──────── Data section ────────

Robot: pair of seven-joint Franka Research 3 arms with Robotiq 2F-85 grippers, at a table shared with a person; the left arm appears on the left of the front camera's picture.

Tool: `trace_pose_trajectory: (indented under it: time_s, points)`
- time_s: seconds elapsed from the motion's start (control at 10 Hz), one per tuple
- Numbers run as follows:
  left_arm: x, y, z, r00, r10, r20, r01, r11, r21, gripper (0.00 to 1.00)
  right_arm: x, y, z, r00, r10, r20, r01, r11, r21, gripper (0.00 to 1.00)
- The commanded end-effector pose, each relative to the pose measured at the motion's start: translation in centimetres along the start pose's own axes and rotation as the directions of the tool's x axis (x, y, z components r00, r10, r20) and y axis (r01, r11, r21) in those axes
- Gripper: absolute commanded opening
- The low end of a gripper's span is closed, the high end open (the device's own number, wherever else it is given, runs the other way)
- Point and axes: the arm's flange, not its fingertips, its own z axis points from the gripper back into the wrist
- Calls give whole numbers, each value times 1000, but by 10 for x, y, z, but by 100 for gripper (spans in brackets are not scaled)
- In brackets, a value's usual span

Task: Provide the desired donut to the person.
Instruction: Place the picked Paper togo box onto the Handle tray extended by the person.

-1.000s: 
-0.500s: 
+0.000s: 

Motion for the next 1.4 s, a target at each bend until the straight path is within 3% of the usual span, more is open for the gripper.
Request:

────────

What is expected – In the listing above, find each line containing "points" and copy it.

Task solution –
Tool: `trace_pose_trajectory: (indented under it: time_s, points)`
- Point and axes: the arm's flange, not its fingertips, its own z axis points from the gripper back into the wrist

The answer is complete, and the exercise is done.